Work task: All of the entries below need repeating exactly, apart from their images.

>>>>

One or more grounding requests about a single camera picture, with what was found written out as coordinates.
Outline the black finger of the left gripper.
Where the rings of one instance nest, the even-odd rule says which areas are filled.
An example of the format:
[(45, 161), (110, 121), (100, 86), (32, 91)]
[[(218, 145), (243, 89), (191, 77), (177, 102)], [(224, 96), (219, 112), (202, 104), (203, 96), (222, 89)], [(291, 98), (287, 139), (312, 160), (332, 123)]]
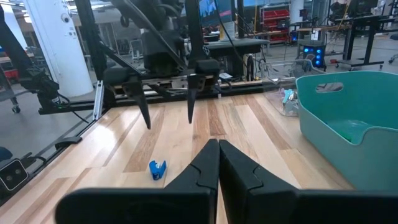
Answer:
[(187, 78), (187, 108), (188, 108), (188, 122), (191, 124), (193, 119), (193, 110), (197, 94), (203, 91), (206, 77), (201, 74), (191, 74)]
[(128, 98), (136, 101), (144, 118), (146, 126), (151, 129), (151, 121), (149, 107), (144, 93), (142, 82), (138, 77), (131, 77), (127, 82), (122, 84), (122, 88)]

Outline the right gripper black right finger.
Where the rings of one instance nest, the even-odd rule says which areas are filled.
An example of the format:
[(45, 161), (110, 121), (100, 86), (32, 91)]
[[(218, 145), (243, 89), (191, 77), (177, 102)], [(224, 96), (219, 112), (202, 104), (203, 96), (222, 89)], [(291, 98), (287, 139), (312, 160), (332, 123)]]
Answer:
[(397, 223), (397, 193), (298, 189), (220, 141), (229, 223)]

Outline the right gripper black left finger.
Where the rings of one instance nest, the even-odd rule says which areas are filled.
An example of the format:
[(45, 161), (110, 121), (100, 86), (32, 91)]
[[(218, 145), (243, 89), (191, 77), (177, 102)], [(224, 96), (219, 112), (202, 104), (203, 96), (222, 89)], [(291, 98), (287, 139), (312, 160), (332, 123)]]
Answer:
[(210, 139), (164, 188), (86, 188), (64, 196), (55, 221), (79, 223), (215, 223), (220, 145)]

<<<<

Answer section:
One or more grounding requests about a single camera picture, with what was found written out as coordinates.
Outline the black finger of the left gripper.
Where the rings of one instance nest, the even-odd rule says which areas are filled.
An example of the format:
[(45, 161), (110, 121), (100, 86), (32, 91)]
[[(218, 145), (243, 89), (191, 77), (177, 102)], [(224, 96), (219, 112), (202, 104), (203, 96), (222, 89)], [(291, 98), (287, 139), (312, 160), (332, 123)]]
Answer:
[(187, 78), (187, 108), (188, 108), (188, 122), (191, 124), (193, 119), (193, 110), (197, 94), (203, 91), (206, 77), (201, 74), (191, 74)]
[(128, 98), (136, 101), (144, 118), (146, 126), (151, 129), (151, 121), (149, 107), (144, 93), (142, 82), (138, 77), (131, 77), (127, 82), (122, 84), (122, 88)]

Outline the right gripper black right finger.
Where the rings of one instance nest, the even-odd rule says which areas are filled.
An example of the format:
[(45, 161), (110, 121), (100, 86), (32, 91)]
[[(218, 145), (243, 89), (191, 77), (177, 102)], [(224, 96), (219, 112), (202, 104), (203, 96), (222, 89)], [(291, 98), (287, 139), (312, 160), (332, 123)]]
Answer:
[(397, 223), (397, 193), (298, 189), (220, 141), (229, 223)]

Outline the right gripper black left finger.
Where the rings of one instance nest, the even-odd rule says which areas are filled.
An example of the format:
[(45, 161), (110, 121), (100, 86), (32, 91)]
[[(218, 145), (243, 89), (191, 77), (177, 102)], [(224, 96), (219, 112), (202, 104), (203, 96), (222, 89)], [(291, 98), (287, 139), (312, 160), (332, 123)]]
Answer:
[(210, 139), (164, 188), (86, 188), (64, 196), (55, 221), (79, 223), (215, 223), (220, 145)]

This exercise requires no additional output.